--- GIVEN INFORMATION ---

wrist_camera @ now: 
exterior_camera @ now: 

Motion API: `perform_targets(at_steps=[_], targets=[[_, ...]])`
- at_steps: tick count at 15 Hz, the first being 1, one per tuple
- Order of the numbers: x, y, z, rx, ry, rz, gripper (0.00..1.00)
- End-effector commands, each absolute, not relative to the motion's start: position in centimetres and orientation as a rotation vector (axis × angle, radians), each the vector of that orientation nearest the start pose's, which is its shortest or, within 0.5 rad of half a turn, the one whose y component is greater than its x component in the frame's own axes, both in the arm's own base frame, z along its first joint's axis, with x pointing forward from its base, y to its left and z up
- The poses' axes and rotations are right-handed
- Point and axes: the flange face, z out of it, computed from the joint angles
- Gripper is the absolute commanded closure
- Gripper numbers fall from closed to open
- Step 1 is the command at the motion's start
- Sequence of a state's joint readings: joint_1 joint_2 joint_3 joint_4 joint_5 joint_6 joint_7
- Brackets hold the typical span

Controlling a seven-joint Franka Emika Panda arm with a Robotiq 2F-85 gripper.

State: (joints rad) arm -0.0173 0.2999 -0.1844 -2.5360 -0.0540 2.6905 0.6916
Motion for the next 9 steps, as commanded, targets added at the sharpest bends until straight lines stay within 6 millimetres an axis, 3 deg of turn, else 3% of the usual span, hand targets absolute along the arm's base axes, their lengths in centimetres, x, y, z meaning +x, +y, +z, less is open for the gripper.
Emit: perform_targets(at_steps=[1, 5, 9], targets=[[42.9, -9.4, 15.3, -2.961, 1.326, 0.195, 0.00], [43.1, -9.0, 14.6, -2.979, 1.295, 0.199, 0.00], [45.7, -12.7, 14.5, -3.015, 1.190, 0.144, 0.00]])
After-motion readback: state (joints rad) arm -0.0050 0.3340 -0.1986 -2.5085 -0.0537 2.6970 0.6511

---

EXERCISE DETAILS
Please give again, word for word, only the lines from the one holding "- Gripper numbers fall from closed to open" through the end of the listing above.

OUTPUT FOR THIS TASK
- Gripper numbers fall from closed to open
- Step 1 is the command at the motion's start
- Sequence of a state's joint readings: joint_1 joint_2 joint_3 joint_4 joint_5 joint_6 joint_7
- Brackets hold the typical span

Controlling a seven-joint Franka Emika Panda arm with a Robotiq 2F-85 gripper.

State: (joints rad) arm -0.0173 0.2999 -0.1844 -2.5360 -0.0540 2.6905 0.6916
Motion for the next 9 steps, as commanded, targets added at the sharpest bends until straight lines stay within 6 millimetres an axis, 3 deg of turn, else 3% of the usual span, hand targets absolute along the arm's base axes, their lengths in centimetres, x, y, z meaning +x, +y, +z, less is open for the gripper.
Emit: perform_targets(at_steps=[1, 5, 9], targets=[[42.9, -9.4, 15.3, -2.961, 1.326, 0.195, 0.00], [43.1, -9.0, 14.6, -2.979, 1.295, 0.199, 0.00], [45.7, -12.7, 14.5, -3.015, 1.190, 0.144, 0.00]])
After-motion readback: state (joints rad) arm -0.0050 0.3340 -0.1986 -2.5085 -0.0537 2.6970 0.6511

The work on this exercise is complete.